:: The records ::
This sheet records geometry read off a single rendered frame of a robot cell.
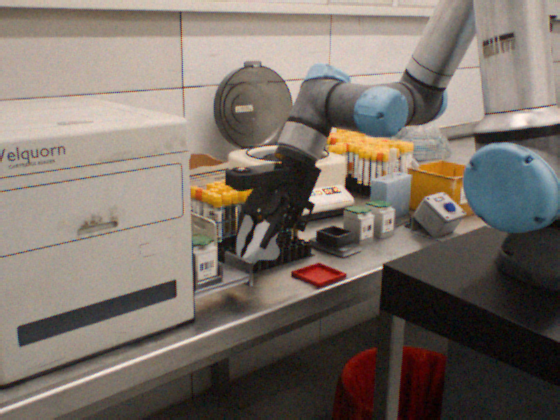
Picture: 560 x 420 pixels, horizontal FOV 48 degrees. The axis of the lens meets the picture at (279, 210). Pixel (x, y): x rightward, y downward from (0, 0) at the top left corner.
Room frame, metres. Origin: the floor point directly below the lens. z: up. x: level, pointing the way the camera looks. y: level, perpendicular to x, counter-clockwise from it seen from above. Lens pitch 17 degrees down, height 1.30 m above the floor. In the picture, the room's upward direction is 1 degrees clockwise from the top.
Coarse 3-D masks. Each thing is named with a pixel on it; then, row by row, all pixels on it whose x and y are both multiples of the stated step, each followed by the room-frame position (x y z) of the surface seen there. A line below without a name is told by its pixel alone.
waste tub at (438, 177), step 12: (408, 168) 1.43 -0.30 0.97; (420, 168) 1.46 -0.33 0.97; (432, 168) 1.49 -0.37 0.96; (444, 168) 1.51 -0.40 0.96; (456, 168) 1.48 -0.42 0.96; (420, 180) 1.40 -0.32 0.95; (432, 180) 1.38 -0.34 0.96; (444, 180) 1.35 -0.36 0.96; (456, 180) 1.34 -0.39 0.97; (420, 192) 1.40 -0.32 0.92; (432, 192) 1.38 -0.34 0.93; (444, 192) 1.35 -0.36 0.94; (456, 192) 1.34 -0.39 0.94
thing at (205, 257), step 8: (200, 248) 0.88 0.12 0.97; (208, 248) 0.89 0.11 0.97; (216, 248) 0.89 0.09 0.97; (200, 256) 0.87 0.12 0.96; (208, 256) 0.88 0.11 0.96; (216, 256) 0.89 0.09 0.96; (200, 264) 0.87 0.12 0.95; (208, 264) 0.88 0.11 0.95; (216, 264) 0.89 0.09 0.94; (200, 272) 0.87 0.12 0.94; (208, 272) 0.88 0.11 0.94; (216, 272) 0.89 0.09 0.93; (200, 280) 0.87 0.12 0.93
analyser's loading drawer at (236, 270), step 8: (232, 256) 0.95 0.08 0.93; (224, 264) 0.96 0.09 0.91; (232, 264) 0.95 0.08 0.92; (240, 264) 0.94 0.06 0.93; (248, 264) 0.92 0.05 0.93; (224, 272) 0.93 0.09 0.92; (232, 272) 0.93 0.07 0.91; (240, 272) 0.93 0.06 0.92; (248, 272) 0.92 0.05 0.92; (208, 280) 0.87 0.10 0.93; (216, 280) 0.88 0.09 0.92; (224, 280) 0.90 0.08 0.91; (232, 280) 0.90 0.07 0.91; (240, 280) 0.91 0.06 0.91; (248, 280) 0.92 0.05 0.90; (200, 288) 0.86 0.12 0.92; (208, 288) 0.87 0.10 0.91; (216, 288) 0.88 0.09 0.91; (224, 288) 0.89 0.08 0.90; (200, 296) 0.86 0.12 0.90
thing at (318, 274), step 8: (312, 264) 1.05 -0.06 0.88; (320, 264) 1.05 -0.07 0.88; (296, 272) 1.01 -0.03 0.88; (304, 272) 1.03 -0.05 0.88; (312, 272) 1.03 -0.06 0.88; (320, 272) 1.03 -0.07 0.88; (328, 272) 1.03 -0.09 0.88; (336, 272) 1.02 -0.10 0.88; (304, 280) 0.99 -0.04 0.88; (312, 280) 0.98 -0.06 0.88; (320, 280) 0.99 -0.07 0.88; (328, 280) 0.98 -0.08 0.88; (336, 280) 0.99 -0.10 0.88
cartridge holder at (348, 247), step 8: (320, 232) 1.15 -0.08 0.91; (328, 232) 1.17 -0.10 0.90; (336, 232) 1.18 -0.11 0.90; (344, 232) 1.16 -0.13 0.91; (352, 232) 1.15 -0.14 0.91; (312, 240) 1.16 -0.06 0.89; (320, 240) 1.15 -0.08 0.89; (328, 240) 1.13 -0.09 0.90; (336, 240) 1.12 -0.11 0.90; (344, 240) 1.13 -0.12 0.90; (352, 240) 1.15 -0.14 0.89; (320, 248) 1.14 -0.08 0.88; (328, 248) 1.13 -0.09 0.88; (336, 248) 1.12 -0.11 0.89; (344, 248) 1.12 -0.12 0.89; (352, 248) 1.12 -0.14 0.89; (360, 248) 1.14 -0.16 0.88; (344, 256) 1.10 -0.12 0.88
:::
:: The records ::
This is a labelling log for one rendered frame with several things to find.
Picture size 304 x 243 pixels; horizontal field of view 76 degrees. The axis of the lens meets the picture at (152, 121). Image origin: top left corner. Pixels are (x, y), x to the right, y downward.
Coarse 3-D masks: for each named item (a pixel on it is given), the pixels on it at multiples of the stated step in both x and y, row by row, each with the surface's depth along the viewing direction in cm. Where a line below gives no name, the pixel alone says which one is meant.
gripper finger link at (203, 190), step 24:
:::
What needs to be done: Produce only the lines from the line containing "Picture size 304" through the line containing "gripper finger link", inclusive of both, exactly as they stand in the entries above.

Result for this exercise:
Picture size 304 x 243 pixels; horizontal field of view 76 degrees. The axis of the lens meets the picture at (152, 121). Image origin: top left corner. Pixels are (x, y), x to the right, y downward.
Coarse 3-D masks: for each named item (a pixel on it is given), the pixels on it at multiples of the stated step in both x and y, row by row, each with the surface's depth along the viewing direction in cm. Where a line below gives no name, the pixel alone says which one is meant.
gripper finger link at (203, 190), step 24:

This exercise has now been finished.